▶ _WHAT THE TASK REQUIRES_: Reproduce the listing that follows so that each line matches the original exactly.

^^^^^^^^^^^^^^^^

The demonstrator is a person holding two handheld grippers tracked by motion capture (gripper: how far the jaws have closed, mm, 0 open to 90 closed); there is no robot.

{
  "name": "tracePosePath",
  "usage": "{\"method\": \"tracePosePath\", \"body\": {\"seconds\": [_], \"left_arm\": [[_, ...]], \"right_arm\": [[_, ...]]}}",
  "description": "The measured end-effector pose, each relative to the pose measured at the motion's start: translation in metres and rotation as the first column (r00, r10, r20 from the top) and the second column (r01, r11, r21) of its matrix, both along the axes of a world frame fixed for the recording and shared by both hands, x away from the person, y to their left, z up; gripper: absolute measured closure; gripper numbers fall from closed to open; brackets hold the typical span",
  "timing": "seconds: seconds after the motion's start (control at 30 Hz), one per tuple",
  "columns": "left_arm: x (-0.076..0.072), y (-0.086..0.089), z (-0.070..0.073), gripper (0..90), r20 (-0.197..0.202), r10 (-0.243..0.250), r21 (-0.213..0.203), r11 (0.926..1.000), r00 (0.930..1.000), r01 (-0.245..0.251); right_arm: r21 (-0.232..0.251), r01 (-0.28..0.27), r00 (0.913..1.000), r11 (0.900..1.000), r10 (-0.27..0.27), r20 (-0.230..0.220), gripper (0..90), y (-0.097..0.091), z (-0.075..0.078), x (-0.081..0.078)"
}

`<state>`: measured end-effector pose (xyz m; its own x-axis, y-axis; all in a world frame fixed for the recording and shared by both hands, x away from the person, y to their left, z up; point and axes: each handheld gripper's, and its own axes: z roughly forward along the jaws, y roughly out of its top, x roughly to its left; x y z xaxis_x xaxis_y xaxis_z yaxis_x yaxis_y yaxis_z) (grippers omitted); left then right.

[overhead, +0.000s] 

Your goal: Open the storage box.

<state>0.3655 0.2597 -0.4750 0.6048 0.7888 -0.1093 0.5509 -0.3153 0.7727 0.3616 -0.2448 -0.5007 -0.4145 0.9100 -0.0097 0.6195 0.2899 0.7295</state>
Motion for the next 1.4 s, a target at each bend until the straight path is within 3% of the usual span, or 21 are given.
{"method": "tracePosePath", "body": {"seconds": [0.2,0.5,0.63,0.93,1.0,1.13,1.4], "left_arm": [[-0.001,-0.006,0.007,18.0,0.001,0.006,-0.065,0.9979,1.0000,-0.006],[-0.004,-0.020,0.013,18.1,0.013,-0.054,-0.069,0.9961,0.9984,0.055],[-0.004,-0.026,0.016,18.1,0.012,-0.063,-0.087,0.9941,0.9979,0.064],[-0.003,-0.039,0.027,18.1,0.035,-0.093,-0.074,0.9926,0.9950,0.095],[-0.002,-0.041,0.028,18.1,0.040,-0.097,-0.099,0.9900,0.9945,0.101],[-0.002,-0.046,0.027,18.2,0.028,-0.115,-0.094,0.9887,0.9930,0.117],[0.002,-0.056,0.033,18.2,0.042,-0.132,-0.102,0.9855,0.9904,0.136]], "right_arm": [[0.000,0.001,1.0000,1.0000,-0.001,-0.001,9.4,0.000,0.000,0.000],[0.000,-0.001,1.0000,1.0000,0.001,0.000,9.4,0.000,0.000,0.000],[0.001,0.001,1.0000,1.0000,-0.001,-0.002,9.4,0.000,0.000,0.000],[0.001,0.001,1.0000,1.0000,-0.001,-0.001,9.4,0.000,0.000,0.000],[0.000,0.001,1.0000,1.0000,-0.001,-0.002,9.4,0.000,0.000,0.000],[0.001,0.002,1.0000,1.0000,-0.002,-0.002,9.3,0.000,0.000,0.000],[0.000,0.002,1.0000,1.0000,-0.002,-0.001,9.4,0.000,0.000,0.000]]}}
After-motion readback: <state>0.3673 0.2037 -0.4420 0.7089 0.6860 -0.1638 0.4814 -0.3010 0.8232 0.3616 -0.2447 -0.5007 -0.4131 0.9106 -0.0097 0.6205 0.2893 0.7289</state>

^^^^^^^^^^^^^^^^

▶ _SOLVED PROBLEM_:
The demonstrator is a person holding two handheld grippers tracked by motion capture (gripper: how far the jaws have closed, mm, 0 open to 90 closed); there is no robot.

{
  "name": "tracePosePath",
  "usage": "{\"method\": \"tracePosePath\", \"body\": {\"seconds\": [_], \"left_arm\": [[_, ...]], \"right_arm\": [[_, ...]]}}",
  "description": "The measured end-effector pose, each relative to the pose measured at the motion's start: translation in metres and rotation as the first column (r00, r10, r20 from the top) and the second column (r01, r11, r21) of its matrix, both along the axes of a world frame fixed for the recording and shared by both hands, x away from the person, y to their left, z up; gripper: absolute measured closure; gripper numbers fall from closed to open; brackets hold the typical span",
  "timing": "seconds: seconds after the motion's start (control at 30 Hz), one per tuple",
  "columns": "left_arm: x (-0.076..0.072), y (-0.086..0.089), z (-0.070..0.073), gripper (0..90), r20 (-0.197..0.202), r10 (-0.243..0.250), r21 (-0.213..0.203), r11 (0.926..1.000), r00 (0.930..1.000), r01 (-0.245..0.251); right_arm: r21 (-0.232..0.251), r01 (-0.28..0.27), r00 (0.913..1.000), r11 (0.900..1.000), r10 (-0.27..0.27), r20 (-0.230..0.220), gripper (0..90), y (-0.097..0.091), z (-0.075..0.078), x (-0.081..0.078)"
}

`<state>`: measured end-effector pose (xyz m; its own x-axis, y-axis; all in a world frame fixed for the recording and shared by both hands, x away from the person, y to their left, z up; point and axes: each handheld gripper's, and its own axes: z roughly forward along the jaws, y roughly out of its top, x roughly to its left; x y z xaxis_x xaxis_y xaxis_z yaxis_x yaxis_y yaxis_z) (grippers omitted); left then right.

[overhead, +0.000s] 

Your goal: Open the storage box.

<state>0.3655 0.2597 -0.4750 0.6048 0.7888 -0.1093 0.5509 -0.3153 0.7727 0.3616 -0.2448 -0.5007 -0.4145 0.9100 -0.0097 0.6195 0.2899 0.7295</state>
Motion for the next 1.4 s, a target at each bend until the straight path is within 3% of the usual span, or 21 are given.
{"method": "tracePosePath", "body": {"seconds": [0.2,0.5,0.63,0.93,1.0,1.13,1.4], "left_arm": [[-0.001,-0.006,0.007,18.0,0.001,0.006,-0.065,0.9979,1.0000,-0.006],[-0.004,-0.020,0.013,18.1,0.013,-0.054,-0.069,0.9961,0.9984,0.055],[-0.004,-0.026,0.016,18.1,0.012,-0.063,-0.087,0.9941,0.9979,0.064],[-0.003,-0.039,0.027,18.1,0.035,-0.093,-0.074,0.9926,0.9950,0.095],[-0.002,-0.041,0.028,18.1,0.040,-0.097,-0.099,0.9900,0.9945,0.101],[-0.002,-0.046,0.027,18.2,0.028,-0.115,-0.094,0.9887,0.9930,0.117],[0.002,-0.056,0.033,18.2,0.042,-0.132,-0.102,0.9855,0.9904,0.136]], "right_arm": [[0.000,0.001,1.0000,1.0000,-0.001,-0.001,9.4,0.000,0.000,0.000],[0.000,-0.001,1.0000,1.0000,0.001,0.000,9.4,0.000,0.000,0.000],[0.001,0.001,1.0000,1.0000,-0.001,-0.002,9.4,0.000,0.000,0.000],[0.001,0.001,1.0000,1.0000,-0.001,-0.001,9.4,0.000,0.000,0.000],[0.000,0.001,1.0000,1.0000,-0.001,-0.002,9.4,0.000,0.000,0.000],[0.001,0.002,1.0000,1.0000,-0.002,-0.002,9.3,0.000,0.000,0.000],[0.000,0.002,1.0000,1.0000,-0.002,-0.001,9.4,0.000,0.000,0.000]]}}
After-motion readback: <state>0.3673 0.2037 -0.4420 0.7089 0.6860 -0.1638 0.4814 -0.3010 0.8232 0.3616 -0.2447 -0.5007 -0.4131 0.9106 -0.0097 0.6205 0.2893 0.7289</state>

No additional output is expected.